If you own an insurance company, you would want to pay out something, but not too much. You business is giving peace of mind for an annual premium and hopefully you would not pay out. A perfect client is one who paid, used preventive measures and never claimed. However with climate change, it is the climate changing all over the place and extreme temperatures often lead to extreme desire for claims at the insurance companies. In the world of insurance company company, the company underwrites the risk and then shares the risk with reinsurer companies and the biggest in the world is Munich Reinsurance of Germany.
In an article by Tom Sims and Alexander Huebner of Reuters, Munich Reinsurance gave their annual briefing on the world on reinsurance.

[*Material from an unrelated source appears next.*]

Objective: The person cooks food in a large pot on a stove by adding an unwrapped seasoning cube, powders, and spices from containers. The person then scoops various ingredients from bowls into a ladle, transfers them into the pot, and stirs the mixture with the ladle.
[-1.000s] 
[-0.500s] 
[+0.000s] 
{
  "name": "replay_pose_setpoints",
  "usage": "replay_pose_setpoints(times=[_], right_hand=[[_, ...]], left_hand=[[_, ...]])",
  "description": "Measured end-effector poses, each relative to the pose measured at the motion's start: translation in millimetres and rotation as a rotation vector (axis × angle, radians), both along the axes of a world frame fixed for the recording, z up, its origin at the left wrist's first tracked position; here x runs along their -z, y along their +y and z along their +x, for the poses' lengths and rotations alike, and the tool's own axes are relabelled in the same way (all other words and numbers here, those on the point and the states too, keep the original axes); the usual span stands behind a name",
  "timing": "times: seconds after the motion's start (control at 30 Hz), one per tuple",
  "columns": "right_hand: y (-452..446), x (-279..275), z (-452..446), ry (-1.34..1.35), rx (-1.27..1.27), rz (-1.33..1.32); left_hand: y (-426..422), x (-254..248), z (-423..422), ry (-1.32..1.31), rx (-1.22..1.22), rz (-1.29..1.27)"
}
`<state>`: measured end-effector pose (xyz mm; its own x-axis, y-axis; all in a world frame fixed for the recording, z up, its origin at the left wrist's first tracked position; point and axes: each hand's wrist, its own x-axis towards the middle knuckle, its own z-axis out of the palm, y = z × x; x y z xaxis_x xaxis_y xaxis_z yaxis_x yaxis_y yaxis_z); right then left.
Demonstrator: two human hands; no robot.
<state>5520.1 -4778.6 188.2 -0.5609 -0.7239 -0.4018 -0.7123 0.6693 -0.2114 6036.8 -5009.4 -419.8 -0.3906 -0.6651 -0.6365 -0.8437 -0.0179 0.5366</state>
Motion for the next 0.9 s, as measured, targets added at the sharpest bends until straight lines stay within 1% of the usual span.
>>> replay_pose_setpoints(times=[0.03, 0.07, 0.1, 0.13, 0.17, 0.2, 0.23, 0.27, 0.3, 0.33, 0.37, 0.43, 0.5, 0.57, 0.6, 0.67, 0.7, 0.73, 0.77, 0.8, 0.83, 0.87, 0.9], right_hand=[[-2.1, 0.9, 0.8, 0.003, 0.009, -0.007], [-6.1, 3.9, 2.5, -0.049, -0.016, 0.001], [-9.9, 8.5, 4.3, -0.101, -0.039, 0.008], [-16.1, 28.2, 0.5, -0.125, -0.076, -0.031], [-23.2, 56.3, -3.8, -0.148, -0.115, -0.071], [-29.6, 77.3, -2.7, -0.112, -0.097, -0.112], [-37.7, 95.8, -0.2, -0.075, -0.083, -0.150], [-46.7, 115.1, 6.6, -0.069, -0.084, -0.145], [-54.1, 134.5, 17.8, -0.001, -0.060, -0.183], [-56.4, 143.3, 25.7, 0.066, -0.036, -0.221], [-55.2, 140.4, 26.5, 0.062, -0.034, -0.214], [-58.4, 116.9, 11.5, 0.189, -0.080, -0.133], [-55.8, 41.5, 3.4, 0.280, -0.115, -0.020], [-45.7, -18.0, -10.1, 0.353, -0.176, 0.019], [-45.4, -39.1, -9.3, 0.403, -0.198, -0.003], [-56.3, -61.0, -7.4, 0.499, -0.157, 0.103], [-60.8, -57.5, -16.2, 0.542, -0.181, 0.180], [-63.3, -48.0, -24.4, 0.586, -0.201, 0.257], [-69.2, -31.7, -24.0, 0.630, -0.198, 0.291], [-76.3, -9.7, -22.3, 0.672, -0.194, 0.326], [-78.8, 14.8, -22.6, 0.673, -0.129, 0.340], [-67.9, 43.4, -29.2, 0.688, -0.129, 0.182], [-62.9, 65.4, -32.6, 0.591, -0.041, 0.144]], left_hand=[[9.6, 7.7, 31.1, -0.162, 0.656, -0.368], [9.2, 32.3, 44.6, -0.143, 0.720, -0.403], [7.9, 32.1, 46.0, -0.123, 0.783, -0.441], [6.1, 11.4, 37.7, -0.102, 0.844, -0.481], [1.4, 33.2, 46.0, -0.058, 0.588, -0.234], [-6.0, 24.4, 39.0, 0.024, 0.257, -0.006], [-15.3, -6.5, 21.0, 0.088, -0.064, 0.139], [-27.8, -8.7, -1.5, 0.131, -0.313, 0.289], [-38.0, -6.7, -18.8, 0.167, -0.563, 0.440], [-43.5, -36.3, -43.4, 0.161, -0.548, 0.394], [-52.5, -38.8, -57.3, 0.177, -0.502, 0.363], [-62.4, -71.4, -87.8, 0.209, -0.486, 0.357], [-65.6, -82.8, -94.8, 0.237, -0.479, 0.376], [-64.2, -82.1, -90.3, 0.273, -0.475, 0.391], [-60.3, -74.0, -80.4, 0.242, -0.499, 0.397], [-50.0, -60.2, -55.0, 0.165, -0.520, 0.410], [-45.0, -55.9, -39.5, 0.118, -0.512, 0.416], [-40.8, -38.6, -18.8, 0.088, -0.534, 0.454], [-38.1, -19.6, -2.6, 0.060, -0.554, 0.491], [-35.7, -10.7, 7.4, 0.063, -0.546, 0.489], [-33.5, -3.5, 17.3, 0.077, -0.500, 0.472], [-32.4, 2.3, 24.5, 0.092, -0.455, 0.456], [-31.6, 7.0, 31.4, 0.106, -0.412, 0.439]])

Insured losses from natural catastrophes totalled around $120 billion in 2021, second only to $146 billion in 2017 which many hurricanes caused damages.
Ernst Rauch, chief climate and geo scientist at Munich Re said the 2021 are striking because some of the extreme weather events are the kind that are likely to become more frequent and more severe as a result of climate change. (or the 100 year story is likely to come again before 100 years).
The result of the frequency means insurance companies have begun to raise rates and in some places that damage is coming too often stopped coverage. The issue for the government is what to do with the people that live in the area?
Linking to dividend paying stocks, every industry has a business strategy, in the insurance company case it is to pay, but do not pay too much and have a clear definition of what too much is. It is one of the reasons many consumers do like insurance companies (a great example is the movie The Rainmaker based on a John Grisham book – in the book the Tom Cruise character cross examines the insurance executive and claims manager about procedures at the company). The point is to understand how your investments make money and how they do not. Then you can determine if the company how the company is doing in every business cycle.